Flowing water creates energy that can be captured and turned into electricity. This process is called hydroelectric power or hydropower.
The most common type of hydroelectric power plant uses a dam on a river to store water in a reservoir. Water released from the reservoir flows through a turbine, spinning it, which in turn activates a generator to produce electricity. But hydroelectric power doesn't necessarily require a large dam. Some hydroelectric power plants just use a small canal to channel the river water through a turbine.
Holyoke Gas & Electric (HG&E) in Massachusetts owns the Holyoke Hydroelectric Project. The 43.8 megawatt (MW) FERC Project #2004 is located on the Connecticut River in Hampden, Hampshire, and Franklin counties, Massachusetts. The southwest end of the Project’s dam is located in the City of Holyoke and the northeast end of the dam is located in the Town of South Hadley, with the majority of the Project’s structures and all of the generating facilities located in the City of Holyoke.
The 30 feet (ft) high, 985 ft. long masonry and concrete dam is located at a physiographic feature know as Hadley Falls. Here the elevation of the riverbed drops approximately 50 ft over a short distance, making the site ideally suited for hydropower usage. The dam is topped by five 3.5 ft high inflatable rubber bladder sections which impound a 2,290 acre reservoir with a normal maximum surface elevation of 100.6 ft National Geodetic Vertical Datum (NGVD).
A 25 ft wide bascule gate is located at the southwest end of the dam between the spillway and the intake for the Hadley Falls Station. Hadley Falls Station (30 MW), located on the impoundment at the southwest end of the dam, is the largest of the hydroelectric generating stations included in the Project (43.8 MW total). The Project has a three-level canal system with a 6,000 cubic feet per second (cfs) hydraulic design capacity, which extends through the lower areas of the city and provides water for industrial use and hydropower generation.

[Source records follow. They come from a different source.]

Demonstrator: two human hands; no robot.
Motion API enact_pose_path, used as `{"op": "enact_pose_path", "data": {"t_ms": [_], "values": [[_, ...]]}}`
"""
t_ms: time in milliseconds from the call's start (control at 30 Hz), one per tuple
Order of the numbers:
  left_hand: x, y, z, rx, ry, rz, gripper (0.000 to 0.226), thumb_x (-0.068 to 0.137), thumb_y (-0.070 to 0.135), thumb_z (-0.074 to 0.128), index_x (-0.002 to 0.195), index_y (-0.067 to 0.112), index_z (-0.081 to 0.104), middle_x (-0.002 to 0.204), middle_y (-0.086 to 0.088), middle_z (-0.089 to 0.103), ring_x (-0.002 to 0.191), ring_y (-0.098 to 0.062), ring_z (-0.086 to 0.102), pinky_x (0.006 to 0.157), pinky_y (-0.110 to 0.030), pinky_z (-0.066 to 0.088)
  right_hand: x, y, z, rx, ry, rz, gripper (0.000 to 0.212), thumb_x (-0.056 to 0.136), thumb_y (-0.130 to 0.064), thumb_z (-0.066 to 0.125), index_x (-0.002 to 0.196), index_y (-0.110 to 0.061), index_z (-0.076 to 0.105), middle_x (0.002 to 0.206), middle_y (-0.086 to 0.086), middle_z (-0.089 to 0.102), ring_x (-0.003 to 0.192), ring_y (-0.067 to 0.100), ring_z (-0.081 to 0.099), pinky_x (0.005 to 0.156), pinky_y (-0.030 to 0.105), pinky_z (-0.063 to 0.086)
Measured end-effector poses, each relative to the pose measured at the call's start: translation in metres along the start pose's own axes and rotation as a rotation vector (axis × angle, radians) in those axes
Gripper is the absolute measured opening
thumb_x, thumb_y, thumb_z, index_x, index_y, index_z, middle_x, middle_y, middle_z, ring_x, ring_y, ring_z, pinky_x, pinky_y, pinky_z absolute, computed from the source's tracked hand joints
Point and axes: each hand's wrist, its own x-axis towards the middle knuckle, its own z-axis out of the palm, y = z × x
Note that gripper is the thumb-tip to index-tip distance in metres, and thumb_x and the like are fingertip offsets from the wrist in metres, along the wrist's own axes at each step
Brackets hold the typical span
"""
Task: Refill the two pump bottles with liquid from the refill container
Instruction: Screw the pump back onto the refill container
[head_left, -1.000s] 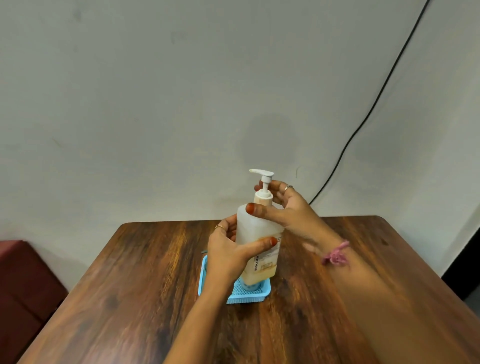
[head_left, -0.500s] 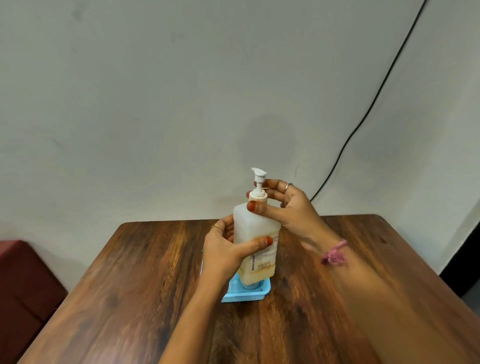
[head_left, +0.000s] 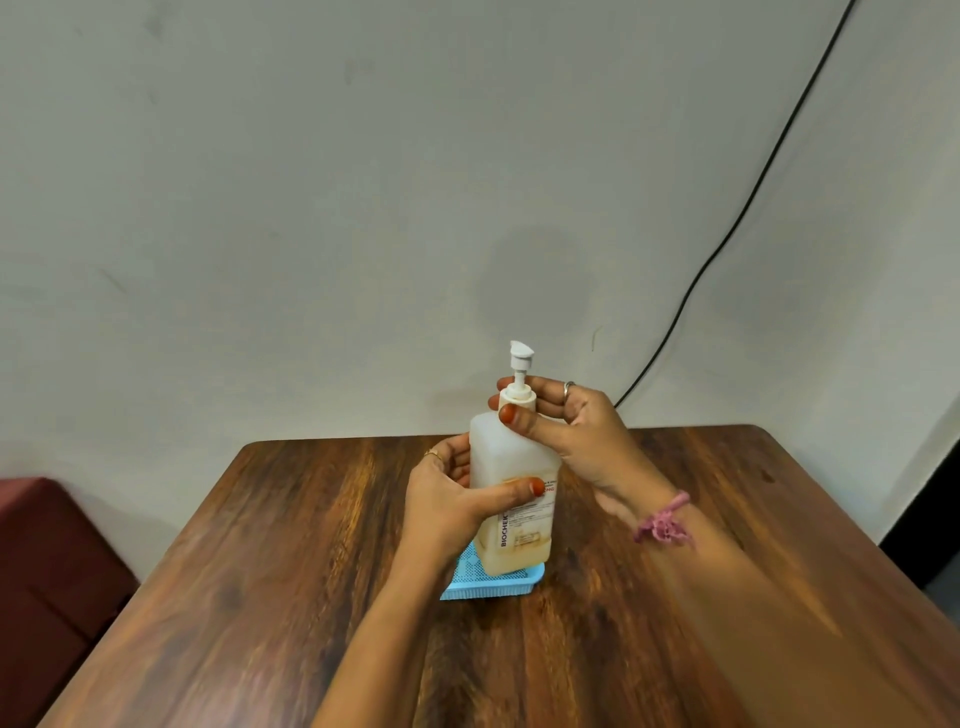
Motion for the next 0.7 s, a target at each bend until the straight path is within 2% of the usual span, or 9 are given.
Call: {"op": "enact_pose_path", "data": {"t_ms": [233,433,533,700], "values": [[-0.001,-0.003,0.0,0.006,0.062,0.028,0.091,0.035,0.042,0.088,0.117,0.015,0.058,0.107,0.004,0.07,0.095,-0.011,0.07,0.075,-0.025,0.059,0.0,0.003,0.008,-0.003,0.071,-0.01,0.035,0.076,-0.019,0.076,0.11,-0.017,0.068,0.103,0.0,0.073,0.098,0.014,0.068,0.085,0.035,0.055],[-0.001,-0.008,-0.002,0.0,0.041,0.014,0.088,0.037,0.04,0.088,0.116,0.017,0.058,0.107,0.004,0.07,0.094,-0.011,0.071,0.076,-0.027,0.06,-0.002,0.01,0.011,-0.046,0.088,-0.035,0.037,0.074,-0.025,0.078,0.11,-0.02,0.068,0.104,-0.002,0.073,0.102,0.012,0.067,0.092,0.039,0.053],[-0.001,-0.007,-0.003,-0.004,0.004,0.012,0.085,0.04,0.037,0.088,0.117,0.019,0.057,0.107,0.005,0.07,0.096,-0.011,0.07,0.077,-0.026,0.059,0.0,0.009,-0.001,-0.126,0.008,-0.038,0.05,0.069,-0.036,0.079,0.115,-0.024,0.066,0.115,-0.004,0.069,0.112,0.011,0.061,0.094,0.041,0.051],[0.006,-0.01,-0.015,-0.142,-0.025,-0.051,0.074,0.05,0.016,0.087,0.118,0.009,0.059,0.109,-0.005,0.073,0.095,-0.016,0.072,0.077,-0.032,0.061,-0.006,0.015,-0.027,-0.141,-0.103,0.01,0.081,0.062,-0.034,0.078,0.136,-0.023,0.047,0.134,-0.008,0.055,0.124,0.006,0.05,0.102,0.029,0.043]]}}
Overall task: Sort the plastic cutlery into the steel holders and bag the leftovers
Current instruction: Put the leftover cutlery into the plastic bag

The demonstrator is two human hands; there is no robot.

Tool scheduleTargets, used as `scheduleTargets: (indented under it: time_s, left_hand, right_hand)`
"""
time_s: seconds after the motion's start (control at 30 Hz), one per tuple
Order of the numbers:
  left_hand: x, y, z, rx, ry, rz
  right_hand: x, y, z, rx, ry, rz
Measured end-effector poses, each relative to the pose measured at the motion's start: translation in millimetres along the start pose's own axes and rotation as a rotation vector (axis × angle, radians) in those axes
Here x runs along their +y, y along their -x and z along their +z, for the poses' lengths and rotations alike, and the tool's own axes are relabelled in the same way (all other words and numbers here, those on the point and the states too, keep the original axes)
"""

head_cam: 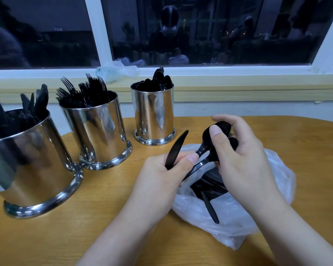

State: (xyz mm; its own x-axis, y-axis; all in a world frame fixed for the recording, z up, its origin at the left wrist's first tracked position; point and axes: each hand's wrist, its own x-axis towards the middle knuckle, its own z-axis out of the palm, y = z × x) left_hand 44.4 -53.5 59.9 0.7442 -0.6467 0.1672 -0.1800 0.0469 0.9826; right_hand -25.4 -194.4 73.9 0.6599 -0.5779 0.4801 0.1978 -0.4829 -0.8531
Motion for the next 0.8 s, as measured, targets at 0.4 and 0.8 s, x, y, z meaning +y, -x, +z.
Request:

The Holyoke Canal System begins with the canal gatehouse structure located between the intake for the Hadley Falls Station and the west shore. The gatehouse discharges into the First Level Canal (about 6,500 ft long) and from there the flow is routed through the Second and Third Level Canals and then back to the Connecticut River. The Holyoke Canal System was listed in the National Register of Historic Places in 1980.
The Connecticut River is the longest river in New England, originating 2,625 ft above sea level in the Fourth Connecticut Lake and accumulating water from several major tributaries as it flows south at a slope of about 6 ft per mile, making the Hadley Falls drop particularly powerful for hydro-power. The waterway serves as the boundary between New Hampshire and Vermont, then runs through Massachusetts and Connecticut before emptying into Long Island Sound, over 400 miles from its source.
Located 86 river miles upstream of the Long Island Sound, the dam at Hadley Falls, known as the Holyoke Dam, is the first barrier that anadromous fish encounter during their upstream spawning migration. An area of about 8,309 square miles is drained by the river at the Holyoke Dam. Flows in the Connecticut River at the Project average about 17,000 cubic feet per second but seasonal extremes range from more than 80,000 cfs in spring to less than 5,000 cfs in late summer.